Vietnam was the best Asian market in 2017 and has had record high trading in the first months of 2018. However, foreign investors have been net sellers since April and through May which has sparked concern about the outflow of foreign capital.
However, Thoi Bao Kinh Te Viet Nam (Vietnam Economic Times) quoted a high ranking official as affirming that there is no sign of foreign capital reversal.
The official emphasized that it is necessary to see the difference between net sales and capital outflow.
“If foreign investors are withdrawing capital from Vietnam, this will be immediately reflected in the exchange rate, which is very ‘sensitive’ to any change in the market,” he explained.
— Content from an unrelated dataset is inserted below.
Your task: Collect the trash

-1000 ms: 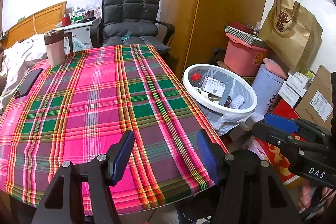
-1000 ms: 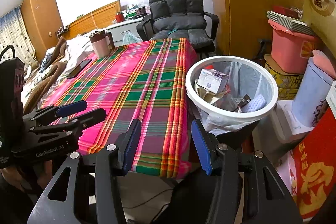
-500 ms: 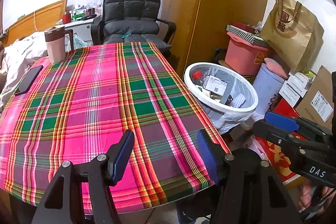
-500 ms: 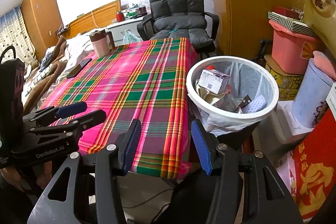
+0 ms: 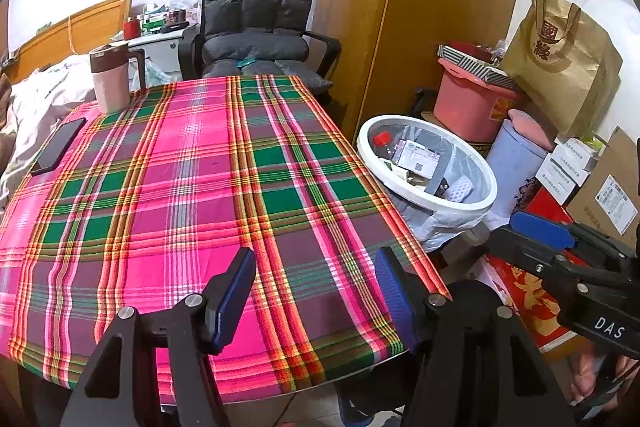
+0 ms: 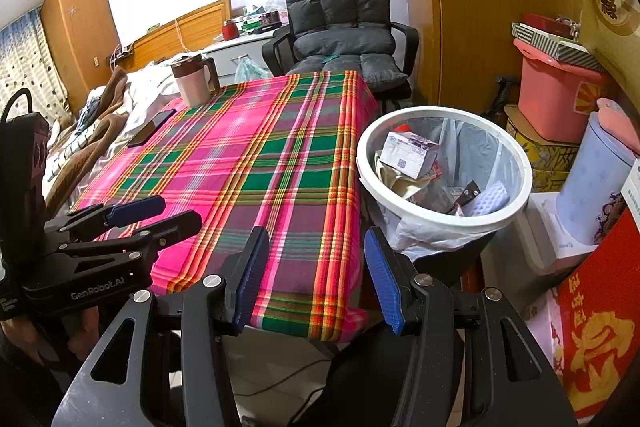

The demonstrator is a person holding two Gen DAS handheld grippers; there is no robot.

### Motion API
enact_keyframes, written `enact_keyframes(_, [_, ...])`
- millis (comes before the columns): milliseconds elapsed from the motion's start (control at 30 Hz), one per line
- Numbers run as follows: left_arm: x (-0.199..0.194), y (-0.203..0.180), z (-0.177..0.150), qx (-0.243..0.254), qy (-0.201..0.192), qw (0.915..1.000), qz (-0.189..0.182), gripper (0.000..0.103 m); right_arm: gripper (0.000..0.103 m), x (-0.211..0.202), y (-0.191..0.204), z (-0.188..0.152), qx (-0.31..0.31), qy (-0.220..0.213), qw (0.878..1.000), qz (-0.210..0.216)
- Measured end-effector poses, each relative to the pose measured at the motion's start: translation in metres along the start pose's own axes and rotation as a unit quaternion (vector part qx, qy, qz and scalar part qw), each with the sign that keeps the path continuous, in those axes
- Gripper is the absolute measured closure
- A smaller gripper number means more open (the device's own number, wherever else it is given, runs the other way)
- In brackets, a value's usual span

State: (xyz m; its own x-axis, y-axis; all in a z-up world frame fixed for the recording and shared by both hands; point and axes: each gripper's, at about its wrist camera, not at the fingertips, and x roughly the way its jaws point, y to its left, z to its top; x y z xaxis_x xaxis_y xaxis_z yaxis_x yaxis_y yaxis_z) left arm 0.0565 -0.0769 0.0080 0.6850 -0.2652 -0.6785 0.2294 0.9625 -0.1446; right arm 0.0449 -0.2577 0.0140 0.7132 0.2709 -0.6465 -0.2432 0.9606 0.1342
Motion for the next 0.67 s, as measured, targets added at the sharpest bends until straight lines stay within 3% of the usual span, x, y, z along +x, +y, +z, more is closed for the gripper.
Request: enact_keyframes(667, [0.001,0.0005,-0.0042,0.0,0.002,1.0,0.006,0.041,0.051,0.0008,0.0009,-0.0001,0.0,0.001,1.0,0.001])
Meanwhile, the dong/dollar exchange rate has been stable since the beginning of 2018. The exchange rate fluctuation is predicted to be around 0.5% this year compared with the end of 2017.
The State Bank of Vietnam has been buying foreign currencies in an effort to stabilize the exchange rate and the liquidity, and to control inflation.
He said that the stable exchange rate, coupled with the continued increase in the forex reserves to US$63.5 billion, will help attract foreign investment. This was also an important factor for Fitch to upgrade Vietnam’s credit rating last May.
The official said net sales by foreign investors are quite ‘normal’ in the market.
“Foreign investors also need to take profit and restructure their investment portfolios,” he added.
Meanwhile, an analyst disagreed with the official, saying that incidents in the world market are encouraging capital to go out of frontier and emerging markets, including Vietnam.
It is highly possible that the FED would continue raising the prime interest rate and the US bond yield to increase, which would help attract investment capital to the US.
In reply, the official said the interest rate hike is foreseeable. Meanwhile, Vietnam maintains attractive interest rate and has good conditions to stabilize the exchange rate.
Nguyen Duy Hung, chair of the Saigon Securities Incorporated (SSI), said the upswing occurred because the stock supply was not too big and the amount of money not big enough.
When the stock market reached its peak of 1,200 points two months ago, some finance institutions and Hung himself expressed concern about a downswing.
"I think the amount of money withdrawn from Vietnam is not big. In my recent business trips, I noticed that foreign investors are still interested in Vietnam’s market,” he said.